There is an objection to this position. Isn't being pro-modernisation, but anti-detoxification - if the medicine is self-harm, at any rate - an attempt to square a circle? Trying to have one's cake and eat it? To which my answer is: Stephen Harper. And John Howard. And George W.Bush. And - perhaps - Tony Abbott. No successful right-of-centre leader in the Anglosphere has won and held power by trashing his own brand.
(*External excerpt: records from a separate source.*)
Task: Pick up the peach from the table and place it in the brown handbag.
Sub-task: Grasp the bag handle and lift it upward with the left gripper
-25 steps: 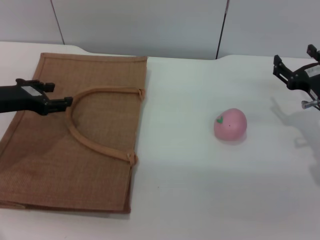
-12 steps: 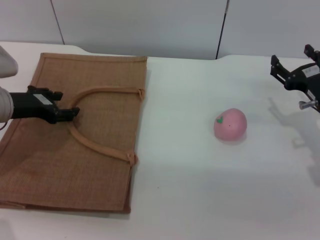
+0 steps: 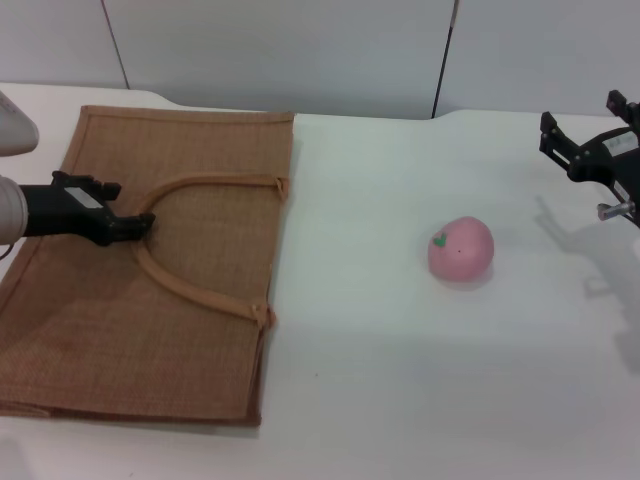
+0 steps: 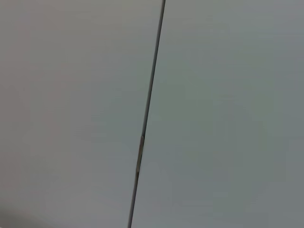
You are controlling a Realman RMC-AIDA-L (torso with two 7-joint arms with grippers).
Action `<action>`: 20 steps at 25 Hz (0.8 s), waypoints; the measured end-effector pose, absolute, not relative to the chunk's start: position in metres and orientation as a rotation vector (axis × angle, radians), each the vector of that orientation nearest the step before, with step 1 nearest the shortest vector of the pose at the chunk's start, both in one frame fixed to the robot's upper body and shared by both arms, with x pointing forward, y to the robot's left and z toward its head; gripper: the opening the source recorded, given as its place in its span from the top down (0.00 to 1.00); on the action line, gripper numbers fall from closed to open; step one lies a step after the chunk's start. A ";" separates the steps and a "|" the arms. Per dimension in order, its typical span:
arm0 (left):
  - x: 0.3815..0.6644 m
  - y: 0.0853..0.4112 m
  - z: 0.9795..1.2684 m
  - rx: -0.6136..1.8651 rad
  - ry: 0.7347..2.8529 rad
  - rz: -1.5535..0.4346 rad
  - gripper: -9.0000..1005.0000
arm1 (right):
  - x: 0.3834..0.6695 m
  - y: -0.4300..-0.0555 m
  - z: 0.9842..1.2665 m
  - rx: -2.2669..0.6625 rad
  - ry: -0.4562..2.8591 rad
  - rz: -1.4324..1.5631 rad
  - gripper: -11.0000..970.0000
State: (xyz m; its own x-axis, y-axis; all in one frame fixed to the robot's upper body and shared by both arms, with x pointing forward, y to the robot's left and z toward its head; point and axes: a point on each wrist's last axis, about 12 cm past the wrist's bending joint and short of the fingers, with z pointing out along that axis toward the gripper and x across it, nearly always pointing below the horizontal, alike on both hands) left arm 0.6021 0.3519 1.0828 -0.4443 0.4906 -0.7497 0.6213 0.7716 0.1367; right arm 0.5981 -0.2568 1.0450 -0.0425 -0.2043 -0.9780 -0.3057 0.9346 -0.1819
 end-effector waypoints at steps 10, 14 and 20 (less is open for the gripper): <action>0.607 0.344 1.079 0.824 2.129 -0.198 0.43 | 0.598 -0.257 1.045 -0.399 1.625 0.086 0.11; 0.609 0.343 1.080 0.826 2.125 -0.193 0.43 | 0.598 -0.257 1.045 -0.398 1.626 0.086 0.11; 0.613 0.337 1.081 0.833 2.117 -0.197 0.43 | 0.599 -0.256 1.046 -0.400 1.624 0.086 0.11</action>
State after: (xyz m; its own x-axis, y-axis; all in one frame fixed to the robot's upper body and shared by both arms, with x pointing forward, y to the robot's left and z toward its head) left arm 0.6135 0.3369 1.0805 -0.4342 0.4938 -0.7534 0.6244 0.7678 0.1433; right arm 0.5988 -0.2562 1.0457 -0.0406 -0.2040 -0.9781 -0.3068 0.9342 -0.1821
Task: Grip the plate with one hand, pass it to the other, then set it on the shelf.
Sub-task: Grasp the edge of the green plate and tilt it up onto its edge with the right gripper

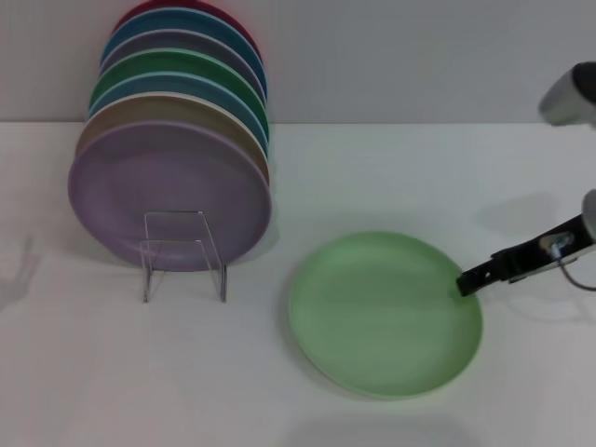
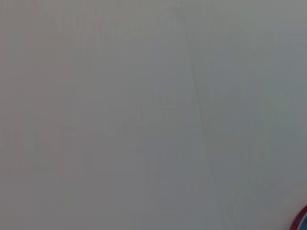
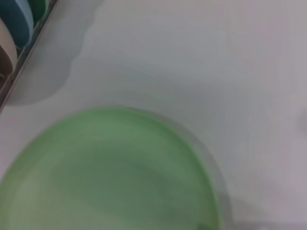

These are not, on the whole, beautiful people. They tend to be effective rather than exciting. But they have been elected and re-elected. They have had their cake and eaten it. No Conservative leader has pulled it off the same trick since the unrecoverable days of 1992. In practice, it is difficult. But is the principle really so hard to grasp? What's wrong with trying to keep a grip with one hand on those who vote for you, while reaching out with the other to those who don't?